▶ [Activity]
Calculate how many lines of the data hold "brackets". The answer consists of that number only.

▶ [Information]
[Start of section]

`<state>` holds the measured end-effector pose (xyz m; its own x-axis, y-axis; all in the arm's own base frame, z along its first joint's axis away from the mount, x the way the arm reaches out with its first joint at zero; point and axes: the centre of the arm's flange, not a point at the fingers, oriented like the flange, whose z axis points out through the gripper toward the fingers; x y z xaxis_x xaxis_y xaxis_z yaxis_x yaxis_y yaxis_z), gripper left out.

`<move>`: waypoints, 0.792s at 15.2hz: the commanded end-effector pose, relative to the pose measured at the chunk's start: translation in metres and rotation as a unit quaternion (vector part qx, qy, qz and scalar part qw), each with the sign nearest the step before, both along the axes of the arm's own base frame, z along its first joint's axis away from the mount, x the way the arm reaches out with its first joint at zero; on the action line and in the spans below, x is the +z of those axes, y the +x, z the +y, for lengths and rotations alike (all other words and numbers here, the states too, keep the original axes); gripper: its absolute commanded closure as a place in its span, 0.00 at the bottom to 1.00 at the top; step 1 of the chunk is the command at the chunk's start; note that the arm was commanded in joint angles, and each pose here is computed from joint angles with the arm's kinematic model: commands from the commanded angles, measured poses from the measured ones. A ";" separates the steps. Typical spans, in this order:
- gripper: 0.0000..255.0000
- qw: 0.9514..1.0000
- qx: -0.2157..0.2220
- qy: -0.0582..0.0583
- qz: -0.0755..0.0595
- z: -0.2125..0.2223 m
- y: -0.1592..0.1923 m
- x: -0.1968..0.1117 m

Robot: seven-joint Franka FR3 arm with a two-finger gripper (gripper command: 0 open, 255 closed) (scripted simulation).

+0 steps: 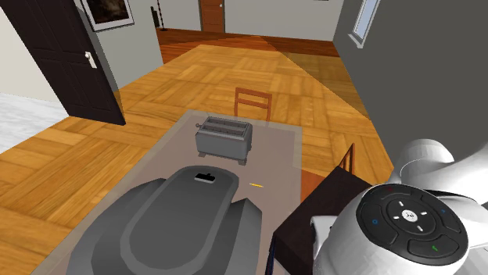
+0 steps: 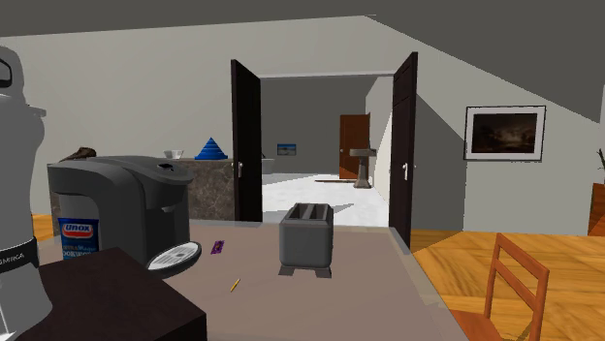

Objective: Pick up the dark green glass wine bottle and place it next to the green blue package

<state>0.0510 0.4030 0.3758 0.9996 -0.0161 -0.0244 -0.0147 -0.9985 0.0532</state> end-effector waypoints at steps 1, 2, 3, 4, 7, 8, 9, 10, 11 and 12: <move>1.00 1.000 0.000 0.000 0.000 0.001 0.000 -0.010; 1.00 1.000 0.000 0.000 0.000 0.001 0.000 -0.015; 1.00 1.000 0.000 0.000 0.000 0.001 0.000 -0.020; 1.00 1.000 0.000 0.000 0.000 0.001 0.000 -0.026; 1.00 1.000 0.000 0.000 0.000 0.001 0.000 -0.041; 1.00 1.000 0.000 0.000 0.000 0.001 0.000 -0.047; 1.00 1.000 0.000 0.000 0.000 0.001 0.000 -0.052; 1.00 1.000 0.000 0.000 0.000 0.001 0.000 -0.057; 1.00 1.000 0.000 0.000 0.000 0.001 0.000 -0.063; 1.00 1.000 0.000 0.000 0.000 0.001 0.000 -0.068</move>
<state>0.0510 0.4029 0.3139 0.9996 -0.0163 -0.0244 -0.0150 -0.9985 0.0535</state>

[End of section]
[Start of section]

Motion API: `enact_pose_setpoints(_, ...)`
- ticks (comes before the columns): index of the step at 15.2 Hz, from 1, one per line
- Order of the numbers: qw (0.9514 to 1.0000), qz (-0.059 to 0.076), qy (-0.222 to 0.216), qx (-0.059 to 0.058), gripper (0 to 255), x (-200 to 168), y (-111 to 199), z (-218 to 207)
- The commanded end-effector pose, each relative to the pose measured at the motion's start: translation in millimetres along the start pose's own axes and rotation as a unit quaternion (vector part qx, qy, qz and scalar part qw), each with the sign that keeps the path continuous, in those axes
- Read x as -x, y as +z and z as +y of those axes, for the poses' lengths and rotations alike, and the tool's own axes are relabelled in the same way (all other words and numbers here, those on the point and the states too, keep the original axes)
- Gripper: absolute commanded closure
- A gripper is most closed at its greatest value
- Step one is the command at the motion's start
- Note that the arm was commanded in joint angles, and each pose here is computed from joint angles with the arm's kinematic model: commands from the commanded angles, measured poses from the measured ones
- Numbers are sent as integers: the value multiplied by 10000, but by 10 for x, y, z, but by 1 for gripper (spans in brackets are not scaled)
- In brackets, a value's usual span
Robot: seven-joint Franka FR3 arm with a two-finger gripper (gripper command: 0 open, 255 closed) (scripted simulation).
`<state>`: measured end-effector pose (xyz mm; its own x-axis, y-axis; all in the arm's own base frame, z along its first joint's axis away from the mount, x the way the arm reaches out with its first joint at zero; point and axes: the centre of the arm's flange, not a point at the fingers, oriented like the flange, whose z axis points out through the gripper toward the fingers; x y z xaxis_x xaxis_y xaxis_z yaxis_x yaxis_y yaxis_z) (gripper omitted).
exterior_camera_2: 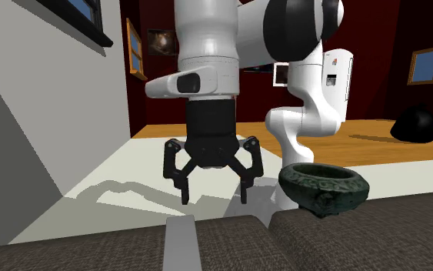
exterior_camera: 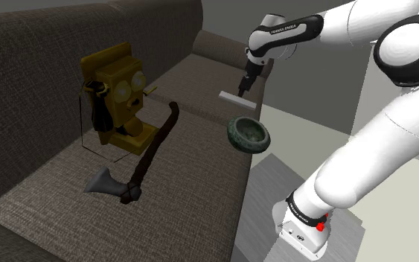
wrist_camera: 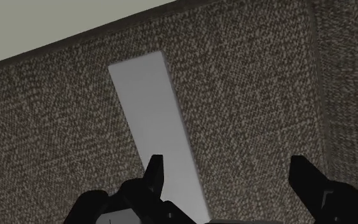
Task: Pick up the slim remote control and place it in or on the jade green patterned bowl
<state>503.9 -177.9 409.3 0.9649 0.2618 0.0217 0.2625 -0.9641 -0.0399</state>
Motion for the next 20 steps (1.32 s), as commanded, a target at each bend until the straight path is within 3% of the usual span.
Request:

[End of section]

▶ [Written reply]
2